● **Records to use**:
----------

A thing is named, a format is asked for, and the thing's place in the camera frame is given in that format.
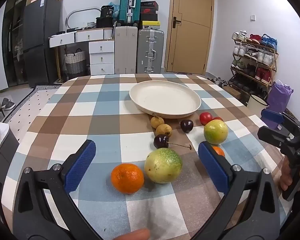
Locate dark stemless cherry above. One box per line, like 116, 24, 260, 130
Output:
180, 119, 194, 133

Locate patterned rug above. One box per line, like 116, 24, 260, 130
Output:
5, 85, 63, 130

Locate teal suitcase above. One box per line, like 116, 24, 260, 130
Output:
119, 0, 142, 27

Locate pair of floor shoes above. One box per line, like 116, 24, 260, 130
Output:
212, 77, 230, 87

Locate wooden door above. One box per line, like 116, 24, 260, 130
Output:
166, 0, 214, 75

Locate small orange mandarin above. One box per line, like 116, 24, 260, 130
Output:
211, 146, 226, 158

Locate purple bag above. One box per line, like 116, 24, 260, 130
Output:
266, 80, 293, 129

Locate wooden shoe rack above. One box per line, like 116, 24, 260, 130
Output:
229, 31, 279, 98

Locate oval metal frame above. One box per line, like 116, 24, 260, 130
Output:
66, 8, 102, 29

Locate large orange mandarin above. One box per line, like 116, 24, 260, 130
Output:
111, 163, 145, 195

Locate blue plastic bag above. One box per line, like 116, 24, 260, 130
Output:
109, 2, 120, 18

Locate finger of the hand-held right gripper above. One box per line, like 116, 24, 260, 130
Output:
261, 108, 300, 137
257, 126, 294, 154

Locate person's right hand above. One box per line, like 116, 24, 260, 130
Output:
279, 155, 300, 192

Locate brown stemless longan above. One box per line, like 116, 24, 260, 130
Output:
155, 124, 172, 138

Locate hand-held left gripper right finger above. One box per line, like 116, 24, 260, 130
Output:
198, 141, 282, 240

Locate person's left hand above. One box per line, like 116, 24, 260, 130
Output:
114, 228, 150, 240

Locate cream round plate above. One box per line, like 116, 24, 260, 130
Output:
129, 80, 202, 119

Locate yellow-green guava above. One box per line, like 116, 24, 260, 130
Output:
144, 148, 183, 184

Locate brown longan with stem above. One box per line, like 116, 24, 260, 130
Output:
150, 114, 165, 129

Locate beige suitcase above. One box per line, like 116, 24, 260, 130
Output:
114, 26, 138, 75

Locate white desk with drawers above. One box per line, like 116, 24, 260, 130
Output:
49, 29, 104, 48

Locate silver suitcase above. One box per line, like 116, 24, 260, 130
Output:
137, 29, 165, 74

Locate stack of shoe boxes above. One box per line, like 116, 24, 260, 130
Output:
139, 1, 161, 30

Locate dark glass cabinet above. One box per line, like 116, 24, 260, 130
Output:
2, 0, 25, 88

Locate white drawer cabinet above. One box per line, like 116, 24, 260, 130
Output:
89, 40, 115, 75

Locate dark grey fridge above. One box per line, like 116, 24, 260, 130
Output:
22, 0, 62, 85

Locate grey side cabinet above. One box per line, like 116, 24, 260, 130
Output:
0, 120, 20, 205

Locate black bag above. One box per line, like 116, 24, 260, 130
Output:
96, 5, 115, 28

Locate rows of shoes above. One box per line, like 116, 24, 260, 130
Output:
230, 31, 278, 94

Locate green-yellow orange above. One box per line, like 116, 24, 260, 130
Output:
203, 119, 229, 145

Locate white bucket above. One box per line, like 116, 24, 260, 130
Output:
247, 94, 268, 115

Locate dark cherry with stem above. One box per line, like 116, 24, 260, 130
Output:
153, 134, 192, 150

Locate grey sneakers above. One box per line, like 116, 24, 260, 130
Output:
1, 98, 15, 111

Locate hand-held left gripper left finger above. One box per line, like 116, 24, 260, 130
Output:
12, 139, 103, 240

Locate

----------

Please output the listing above in full, exactly as given, without its images.

● **Written answer**:
A thing is named, a format is asked for, and the thing's place in the camera frame is given in that format.
Locate dark stemless cherry above. One box per line, like 116, 24, 260, 130
Output:
180, 119, 194, 133

Locate patterned rug above. One box per line, like 116, 24, 260, 130
Output:
5, 85, 63, 130

Locate teal suitcase above. One box per line, like 116, 24, 260, 130
Output:
119, 0, 142, 27

Locate pair of floor shoes above. One box per line, like 116, 24, 260, 130
Output:
212, 77, 230, 87

Locate wooden door above. One box per line, like 116, 24, 260, 130
Output:
166, 0, 214, 75

Locate small orange mandarin above. One box per line, like 116, 24, 260, 130
Output:
211, 146, 226, 158

Locate purple bag above. One box per line, like 116, 24, 260, 130
Output:
266, 80, 293, 129

Locate wooden shoe rack above. One box per line, like 116, 24, 260, 130
Output:
229, 31, 279, 98

Locate oval metal frame above. One box per line, like 116, 24, 260, 130
Output:
66, 8, 102, 29

Locate large orange mandarin above. One box per line, like 116, 24, 260, 130
Output:
111, 163, 145, 195

Locate blue plastic bag above. One box per line, like 116, 24, 260, 130
Output:
109, 2, 120, 18

Locate finger of the hand-held right gripper above. One box per line, like 116, 24, 260, 130
Output:
261, 108, 300, 137
257, 126, 294, 154

Locate person's right hand above. One box per line, like 116, 24, 260, 130
Output:
279, 155, 300, 192

Locate brown stemless longan above. One box per line, like 116, 24, 260, 130
Output:
155, 124, 172, 138

Locate hand-held left gripper right finger above. One box per line, like 116, 24, 260, 130
Output:
198, 141, 282, 240

Locate person's left hand above. One box per line, like 116, 24, 260, 130
Output:
114, 228, 150, 240

Locate cream round plate above. One box per line, like 116, 24, 260, 130
Output:
129, 80, 202, 119

Locate yellow-green guava above. One box per line, like 116, 24, 260, 130
Output:
144, 148, 183, 184

Locate brown longan with stem above. One box per line, like 116, 24, 260, 130
Output:
150, 114, 165, 129

Locate beige suitcase above. One box per line, like 116, 24, 260, 130
Output:
114, 26, 138, 75

Locate white desk with drawers above. One box per line, like 116, 24, 260, 130
Output:
49, 29, 104, 48

Locate silver suitcase above. One box per line, like 116, 24, 260, 130
Output:
137, 29, 165, 74

Locate stack of shoe boxes above. One box per line, like 116, 24, 260, 130
Output:
139, 1, 161, 30

Locate dark glass cabinet above. One box per line, like 116, 24, 260, 130
Output:
2, 0, 25, 88

Locate white drawer cabinet above. One box per line, like 116, 24, 260, 130
Output:
89, 40, 115, 75

Locate dark grey fridge above. One box per line, like 116, 24, 260, 130
Output:
22, 0, 62, 85

Locate grey side cabinet above. One box per line, like 116, 24, 260, 130
Output:
0, 120, 20, 205

Locate black bag above. One box per line, like 116, 24, 260, 130
Output:
96, 5, 115, 28

Locate rows of shoes above. One box per line, like 116, 24, 260, 130
Output:
230, 31, 278, 94

Locate green-yellow orange above. One box per line, like 116, 24, 260, 130
Output:
203, 119, 229, 145

Locate white bucket above. One box per line, like 116, 24, 260, 130
Output:
247, 94, 268, 115

Locate dark cherry with stem above. One box per line, like 116, 24, 260, 130
Output:
153, 134, 192, 150

Locate grey sneakers above. One box per line, like 116, 24, 260, 130
Output:
1, 98, 15, 111

Locate hand-held left gripper left finger above. One box per line, like 116, 24, 260, 130
Output:
12, 139, 103, 240

Locate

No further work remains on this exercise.